RECORDS SHOWN section start

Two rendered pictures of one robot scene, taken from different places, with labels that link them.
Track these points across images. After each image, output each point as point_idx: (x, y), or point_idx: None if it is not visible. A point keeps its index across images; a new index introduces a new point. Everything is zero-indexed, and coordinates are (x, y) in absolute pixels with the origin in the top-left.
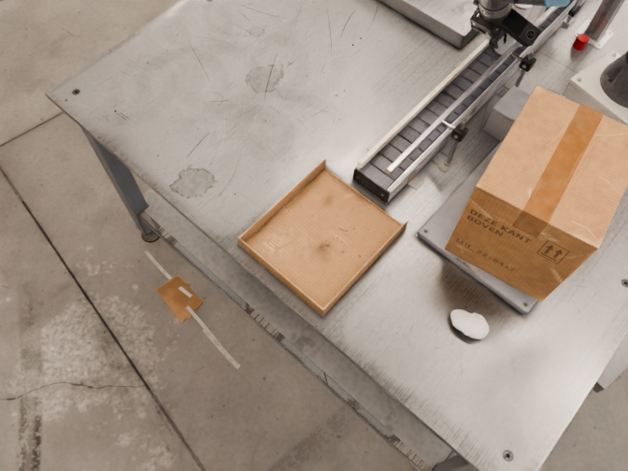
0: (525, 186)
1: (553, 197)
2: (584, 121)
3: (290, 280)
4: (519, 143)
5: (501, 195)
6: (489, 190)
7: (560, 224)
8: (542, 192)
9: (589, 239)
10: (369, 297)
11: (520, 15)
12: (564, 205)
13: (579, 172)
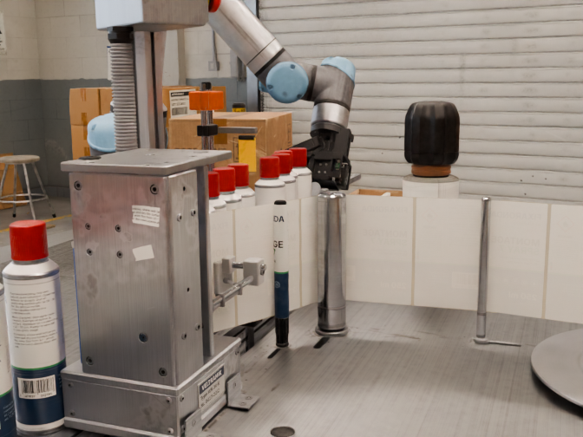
0: (258, 113)
1: (239, 113)
2: (222, 117)
3: (389, 190)
4: (270, 114)
5: (273, 112)
6: (282, 112)
7: (232, 112)
8: (246, 113)
9: (213, 112)
10: None
11: (297, 144)
12: (231, 113)
13: (222, 114)
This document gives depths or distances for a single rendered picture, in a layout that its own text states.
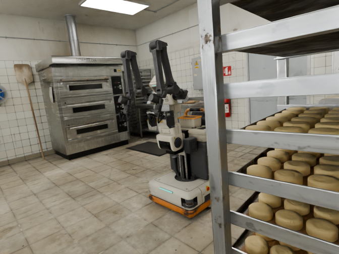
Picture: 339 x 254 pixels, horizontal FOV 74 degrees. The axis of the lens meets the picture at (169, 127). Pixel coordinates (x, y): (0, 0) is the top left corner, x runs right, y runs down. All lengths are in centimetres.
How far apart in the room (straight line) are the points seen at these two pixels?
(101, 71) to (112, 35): 177
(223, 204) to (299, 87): 26
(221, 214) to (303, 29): 36
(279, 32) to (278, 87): 9
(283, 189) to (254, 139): 10
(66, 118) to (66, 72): 89
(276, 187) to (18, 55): 563
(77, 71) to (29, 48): 131
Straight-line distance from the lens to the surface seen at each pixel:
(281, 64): 86
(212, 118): 44
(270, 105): 454
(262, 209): 55
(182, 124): 243
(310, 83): 41
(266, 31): 43
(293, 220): 53
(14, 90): 570
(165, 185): 236
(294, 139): 42
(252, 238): 62
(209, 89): 44
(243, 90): 44
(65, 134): 488
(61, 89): 482
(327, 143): 42
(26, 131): 574
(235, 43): 45
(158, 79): 183
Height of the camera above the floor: 125
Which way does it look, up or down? 10 degrees down
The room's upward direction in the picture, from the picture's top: 5 degrees counter-clockwise

RECORDS SHOWN section end

Nothing should appear in the answer except the lines above from the line with "(276, 187) to (18, 55): 563" through the line with "(209, 89): 44", both included, written out exactly.

(276, 187) to (18, 55): 563
(77, 71) to (29, 48): 131
Straight-line distance from the lens to the surface seen at each pixel:
(281, 64): 86
(212, 118): 44
(270, 105): 454
(262, 209): 55
(182, 124): 243
(310, 83): 41
(266, 31): 43
(293, 220): 53
(14, 90): 570
(165, 185): 236
(294, 139): 42
(252, 238): 62
(209, 89): 44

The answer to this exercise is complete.